A good approach is to set a “go-live” date for better tracking and keep excellent records from that point onward. If you have to estimate for the earlier period, do it conservatively and explain your basis in your notes. Even if you never need to show those notes, they help you stay consistent.
Special considerations for electric vehicles and charging costs
Electric vehicles introduce new cost categories, especially when charging happens at home. If you share an EV and charge it on a household electricity account, apportionment can become more complex. The cleanest approach is to use charging records from a home charger app or public charging invoices to identify business-related charging. If you cannot identify charging by trip, you may need to estimate based on business miles and vehicle efficiency, but you should keep the assumptions consistent and reasonable.
If you reimburse another household member for charging costs, document the basis: for example, a monthly calculation of business miles multiplied by an estimated cost per mile, supported by electricity rates and charging efficiency data where available.
How to decide the best approach for your situation
To choose a sensible claiming approach for a shared vehicle, work through these questions:
1) Who owns the vehicle? Ownership can affect eligibility for certain methods and for depreciation/capital allowances.
2) Who pays which costs? Your claim usually needs to align with costs you bear, directly or via reimbursement.
3) How mixed is the usage? The more private use, the more careful your apportionment needs to be.
4) Can you track business miles reliably? If yes, a mileage method or mileage-based apportionment is often simplest and most defensible.
5) How often do you use the shared vehicle for business? Occasional business use may be better handled via trip-by-trip expense claims (fuel, parking, rental invoices) rather than trying to apportion annual ownership costs.
6) Are there employer reimbursement options? If you’re employed, reimbursement may be easier than personal tax deductions, and it can reduce the need to apportion complex costs.

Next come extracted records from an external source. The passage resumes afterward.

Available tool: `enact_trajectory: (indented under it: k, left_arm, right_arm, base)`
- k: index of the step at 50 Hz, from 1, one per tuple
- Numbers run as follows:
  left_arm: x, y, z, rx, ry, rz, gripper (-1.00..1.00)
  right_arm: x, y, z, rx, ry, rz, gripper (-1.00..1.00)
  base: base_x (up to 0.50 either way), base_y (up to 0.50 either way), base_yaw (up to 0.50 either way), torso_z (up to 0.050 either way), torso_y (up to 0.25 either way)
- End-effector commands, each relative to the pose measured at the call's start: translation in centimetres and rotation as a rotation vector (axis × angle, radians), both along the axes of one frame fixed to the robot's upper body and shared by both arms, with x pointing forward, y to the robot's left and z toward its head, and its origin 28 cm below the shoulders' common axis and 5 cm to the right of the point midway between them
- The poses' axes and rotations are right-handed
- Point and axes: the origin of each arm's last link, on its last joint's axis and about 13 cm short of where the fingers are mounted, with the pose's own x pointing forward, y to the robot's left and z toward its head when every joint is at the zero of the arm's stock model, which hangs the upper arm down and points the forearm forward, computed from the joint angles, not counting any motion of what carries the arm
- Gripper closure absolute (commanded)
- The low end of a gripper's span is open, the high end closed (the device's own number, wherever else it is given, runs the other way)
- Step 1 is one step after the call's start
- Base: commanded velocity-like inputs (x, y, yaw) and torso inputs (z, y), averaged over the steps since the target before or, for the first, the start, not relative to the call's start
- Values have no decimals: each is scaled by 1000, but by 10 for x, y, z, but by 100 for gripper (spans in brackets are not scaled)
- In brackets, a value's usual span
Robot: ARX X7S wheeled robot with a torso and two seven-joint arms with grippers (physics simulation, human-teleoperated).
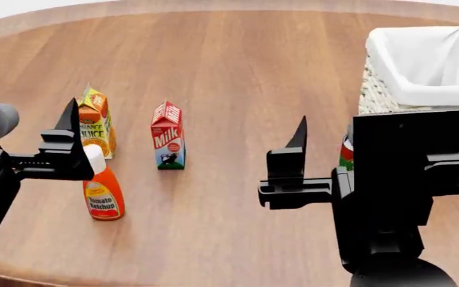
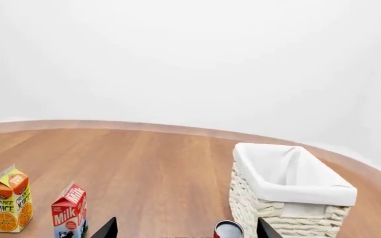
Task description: Pick the milk and place it in the basket.
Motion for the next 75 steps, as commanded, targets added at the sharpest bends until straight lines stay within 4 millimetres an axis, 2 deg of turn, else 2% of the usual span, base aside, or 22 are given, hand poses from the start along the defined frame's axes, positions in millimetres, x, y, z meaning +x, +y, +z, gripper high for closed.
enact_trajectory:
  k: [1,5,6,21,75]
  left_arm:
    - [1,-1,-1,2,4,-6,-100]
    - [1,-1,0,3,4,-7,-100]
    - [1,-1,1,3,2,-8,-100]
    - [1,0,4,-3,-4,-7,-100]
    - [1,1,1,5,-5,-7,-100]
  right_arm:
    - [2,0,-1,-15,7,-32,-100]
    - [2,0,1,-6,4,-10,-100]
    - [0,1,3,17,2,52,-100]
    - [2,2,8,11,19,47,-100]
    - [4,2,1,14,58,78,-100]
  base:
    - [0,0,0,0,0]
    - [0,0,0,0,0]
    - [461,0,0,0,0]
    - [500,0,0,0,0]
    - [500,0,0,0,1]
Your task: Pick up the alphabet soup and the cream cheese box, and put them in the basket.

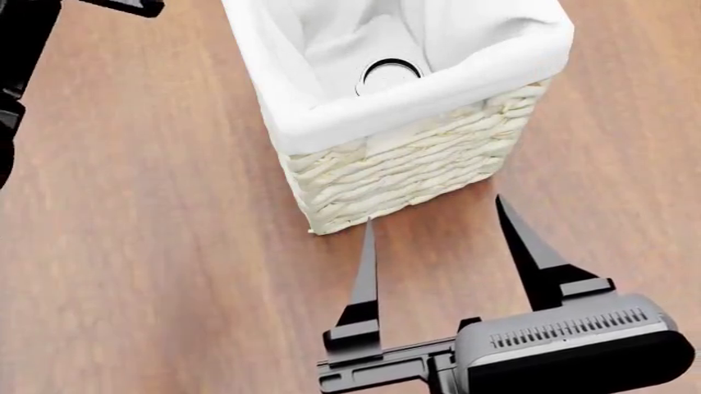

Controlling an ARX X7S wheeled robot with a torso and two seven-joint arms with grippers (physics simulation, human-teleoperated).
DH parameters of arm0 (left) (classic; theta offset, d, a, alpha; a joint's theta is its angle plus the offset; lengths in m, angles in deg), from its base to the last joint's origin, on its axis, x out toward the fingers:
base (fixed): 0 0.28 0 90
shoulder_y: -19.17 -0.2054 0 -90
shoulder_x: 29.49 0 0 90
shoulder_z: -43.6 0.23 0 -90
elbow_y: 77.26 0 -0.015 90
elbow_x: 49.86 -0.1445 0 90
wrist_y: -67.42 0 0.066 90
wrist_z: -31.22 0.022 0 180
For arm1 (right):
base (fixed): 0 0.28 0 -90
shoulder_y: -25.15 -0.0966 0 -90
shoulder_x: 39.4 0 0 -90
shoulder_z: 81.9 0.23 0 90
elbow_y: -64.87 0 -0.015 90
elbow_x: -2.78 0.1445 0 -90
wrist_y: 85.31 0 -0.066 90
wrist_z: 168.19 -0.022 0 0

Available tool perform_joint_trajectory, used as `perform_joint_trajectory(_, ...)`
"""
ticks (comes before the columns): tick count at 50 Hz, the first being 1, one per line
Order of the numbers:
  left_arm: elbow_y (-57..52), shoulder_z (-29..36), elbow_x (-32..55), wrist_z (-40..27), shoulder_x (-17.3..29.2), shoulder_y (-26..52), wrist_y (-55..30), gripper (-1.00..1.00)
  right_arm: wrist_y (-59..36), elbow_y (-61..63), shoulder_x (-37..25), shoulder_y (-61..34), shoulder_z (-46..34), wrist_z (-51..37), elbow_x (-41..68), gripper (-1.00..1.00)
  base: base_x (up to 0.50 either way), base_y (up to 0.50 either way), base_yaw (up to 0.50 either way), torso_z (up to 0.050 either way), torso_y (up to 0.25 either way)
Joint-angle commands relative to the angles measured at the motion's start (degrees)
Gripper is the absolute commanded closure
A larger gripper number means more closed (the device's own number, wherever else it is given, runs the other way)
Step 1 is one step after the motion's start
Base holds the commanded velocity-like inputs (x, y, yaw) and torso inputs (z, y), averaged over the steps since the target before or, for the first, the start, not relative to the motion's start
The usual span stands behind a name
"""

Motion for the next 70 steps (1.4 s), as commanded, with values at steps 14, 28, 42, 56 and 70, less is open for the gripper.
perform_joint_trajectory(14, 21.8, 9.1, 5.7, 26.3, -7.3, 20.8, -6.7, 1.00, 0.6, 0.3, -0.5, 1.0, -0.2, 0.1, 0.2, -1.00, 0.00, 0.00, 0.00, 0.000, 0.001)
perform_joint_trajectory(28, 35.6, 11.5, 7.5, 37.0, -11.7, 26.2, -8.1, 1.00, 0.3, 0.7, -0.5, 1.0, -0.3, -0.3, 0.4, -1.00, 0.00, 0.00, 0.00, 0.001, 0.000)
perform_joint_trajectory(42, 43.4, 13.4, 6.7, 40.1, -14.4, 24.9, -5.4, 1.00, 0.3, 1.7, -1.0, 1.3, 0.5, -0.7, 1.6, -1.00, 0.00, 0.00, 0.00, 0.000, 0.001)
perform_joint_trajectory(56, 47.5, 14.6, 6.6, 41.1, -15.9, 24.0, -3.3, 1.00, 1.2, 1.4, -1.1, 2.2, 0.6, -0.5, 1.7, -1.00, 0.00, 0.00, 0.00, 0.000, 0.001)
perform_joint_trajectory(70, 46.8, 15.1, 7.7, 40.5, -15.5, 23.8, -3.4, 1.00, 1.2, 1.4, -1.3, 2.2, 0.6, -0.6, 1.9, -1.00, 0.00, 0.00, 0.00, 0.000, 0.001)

Best practices for a smooth claim
Shared vehicles don’t have to be a documentation nightmare. These best practices can keep your claim simple and robust:
Use a mileage app or logbook: Capture trip purpose and miles as you go. Don’t rely on memory.
Separate business payments where possible: Pay business-related fuel and parking on a dedicated card or account, so it’s easier to trace.
Agree on a household or co-owner policy: Decide whether you will reimburse via mileage or split actual costs. Write it down, even informally.
Keep invoices and proofs of payment: Save digital copies of receipts and statements. Use folders by month.
Be consistent: Apply the same apportionment logic throughout the year unless circumstances change, and note any changes.
Be conservative with grey areas: If you’re unsure whether something is allowable, either exclude it or keep a strong explanation and supporting evidence.
Conclusion: yes, but claim carefully and proportionately
In most cases, you can claim expenses for business use of shared vehicles, but the claim must be grounded in two things: (1) clear evidence of business travel or business usage, and (2) a logical link between the costs claimed and the costs you actually paid (or your business paid). Shared vehicles add complexity because costs and usage are split among people, but the underlying principles stay the same: claim only the business portion, apportion fairly, and keep records that make your story easy to understand.
If you regularly use a shared vehicle for business, the best thing you can do is systematize the process: keep a mileage log, choose a consistent claiming method, and document how costs are shared. That turns a potentially messy area into a routine part of your business admin—and helps you claim what you’re entitled to without unnecessary stress.